- Active: October 18, 1862 to July 18, 1865
- Country: United States
- Allegiance: Union
- Branch: Infantry
- Engagements: Yazoo Pass Expedition Battle of Chickasaw Bayou Battle of Chickasaw Bluff Battle of Arkansas Post Siege of Vicksburg, May 19 & May 22 assaults Siege of Jackson Chattanooga campaign Battle of Lookout Mountain Battle of Missionary Ridge Atlanta campaign Battle of Resaca Battle of Dallas Battle of New Hope Church Battle of Allatoona Battle of Kennesaw Mountain Battle of Atlanta Siege of Atlanta Battle of Jonesborough Battle of Lovejoy's Station Sherman's March to the Sea Carolinas campaign Battle of Bentonville

= 32nd Missouri Infantry Regiment =

==Service==
The 32nd Missouri Infantry Regiment was organized at Benton Barracks October 18 through December 8, 1862.
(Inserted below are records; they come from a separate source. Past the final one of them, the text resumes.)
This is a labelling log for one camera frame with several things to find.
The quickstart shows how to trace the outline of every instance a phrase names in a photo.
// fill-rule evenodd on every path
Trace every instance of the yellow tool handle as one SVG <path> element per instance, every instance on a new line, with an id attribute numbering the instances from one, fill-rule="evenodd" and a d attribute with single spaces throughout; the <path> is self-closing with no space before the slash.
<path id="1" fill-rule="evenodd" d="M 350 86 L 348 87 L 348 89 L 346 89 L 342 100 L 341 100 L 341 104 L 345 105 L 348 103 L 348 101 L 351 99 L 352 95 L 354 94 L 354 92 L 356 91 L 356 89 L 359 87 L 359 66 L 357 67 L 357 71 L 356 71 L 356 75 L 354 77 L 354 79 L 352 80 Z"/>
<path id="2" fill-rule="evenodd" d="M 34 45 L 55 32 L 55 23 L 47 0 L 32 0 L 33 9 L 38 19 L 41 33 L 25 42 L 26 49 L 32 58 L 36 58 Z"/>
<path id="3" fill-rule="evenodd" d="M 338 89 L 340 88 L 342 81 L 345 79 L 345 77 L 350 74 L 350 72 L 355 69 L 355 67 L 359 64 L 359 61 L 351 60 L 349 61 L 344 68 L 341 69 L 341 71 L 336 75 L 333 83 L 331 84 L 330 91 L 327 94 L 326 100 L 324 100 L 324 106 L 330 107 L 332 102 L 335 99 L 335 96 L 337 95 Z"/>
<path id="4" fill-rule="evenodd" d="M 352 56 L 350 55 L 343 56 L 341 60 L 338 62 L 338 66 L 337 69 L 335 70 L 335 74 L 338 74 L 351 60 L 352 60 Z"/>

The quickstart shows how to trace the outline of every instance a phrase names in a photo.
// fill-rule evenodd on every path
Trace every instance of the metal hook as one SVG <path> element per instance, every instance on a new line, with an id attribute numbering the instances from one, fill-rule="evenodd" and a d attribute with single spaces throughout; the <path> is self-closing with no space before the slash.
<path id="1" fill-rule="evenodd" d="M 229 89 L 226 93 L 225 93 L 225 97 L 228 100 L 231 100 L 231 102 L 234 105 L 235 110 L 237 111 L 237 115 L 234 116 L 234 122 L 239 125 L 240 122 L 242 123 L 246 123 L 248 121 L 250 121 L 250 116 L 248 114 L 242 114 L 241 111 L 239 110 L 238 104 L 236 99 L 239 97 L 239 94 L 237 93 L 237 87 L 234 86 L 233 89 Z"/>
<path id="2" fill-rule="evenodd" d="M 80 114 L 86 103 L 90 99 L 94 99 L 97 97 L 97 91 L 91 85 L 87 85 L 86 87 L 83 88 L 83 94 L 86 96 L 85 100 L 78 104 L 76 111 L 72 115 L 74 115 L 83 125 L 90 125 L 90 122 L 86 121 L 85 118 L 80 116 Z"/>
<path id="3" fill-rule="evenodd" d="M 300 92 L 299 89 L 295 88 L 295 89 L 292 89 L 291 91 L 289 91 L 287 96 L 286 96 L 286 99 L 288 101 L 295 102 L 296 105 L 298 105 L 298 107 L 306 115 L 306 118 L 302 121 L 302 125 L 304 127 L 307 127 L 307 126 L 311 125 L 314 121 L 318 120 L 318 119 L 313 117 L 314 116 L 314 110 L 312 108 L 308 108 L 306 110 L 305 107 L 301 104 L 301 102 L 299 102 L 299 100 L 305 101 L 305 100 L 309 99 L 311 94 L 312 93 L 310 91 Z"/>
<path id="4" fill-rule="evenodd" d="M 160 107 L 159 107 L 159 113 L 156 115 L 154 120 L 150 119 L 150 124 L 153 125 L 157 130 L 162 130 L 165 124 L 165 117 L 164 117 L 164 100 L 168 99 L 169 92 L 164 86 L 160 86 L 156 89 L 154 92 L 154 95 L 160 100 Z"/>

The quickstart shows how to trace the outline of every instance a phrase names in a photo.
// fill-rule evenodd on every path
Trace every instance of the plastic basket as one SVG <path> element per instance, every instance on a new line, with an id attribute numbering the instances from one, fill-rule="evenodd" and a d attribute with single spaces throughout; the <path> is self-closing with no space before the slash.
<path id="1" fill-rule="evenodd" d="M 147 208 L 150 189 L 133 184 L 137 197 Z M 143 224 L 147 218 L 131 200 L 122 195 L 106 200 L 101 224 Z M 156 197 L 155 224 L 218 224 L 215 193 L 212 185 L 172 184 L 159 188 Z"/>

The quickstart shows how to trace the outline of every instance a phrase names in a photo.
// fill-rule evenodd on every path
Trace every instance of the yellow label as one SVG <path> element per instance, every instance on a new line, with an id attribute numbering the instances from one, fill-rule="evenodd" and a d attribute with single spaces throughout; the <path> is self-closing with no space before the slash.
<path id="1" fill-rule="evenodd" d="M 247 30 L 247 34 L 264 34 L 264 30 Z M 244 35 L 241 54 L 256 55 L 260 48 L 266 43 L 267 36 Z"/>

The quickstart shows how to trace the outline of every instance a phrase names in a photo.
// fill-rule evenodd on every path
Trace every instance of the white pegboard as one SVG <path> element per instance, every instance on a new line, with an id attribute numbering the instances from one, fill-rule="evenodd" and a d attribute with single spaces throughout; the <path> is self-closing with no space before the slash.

The regiment was attached to District of Cape Girardeau, Missouri, Department of the Missouri, to December 1862. 1st Brigade, 11th Division, XIII Corps, Department of the Tennessee, December 1862. 1st Brigade, 4th Division, Sherman's Yazoo Expedition, to January 1863. 1st Brigade, 1st Division, XV Corps, Army of the Tennessee, to December 1863. 3rd Brigade, 1st Division, XV Corps, to September 1864. 1st Brigade, 1st Division, XV Corps, to July 1865.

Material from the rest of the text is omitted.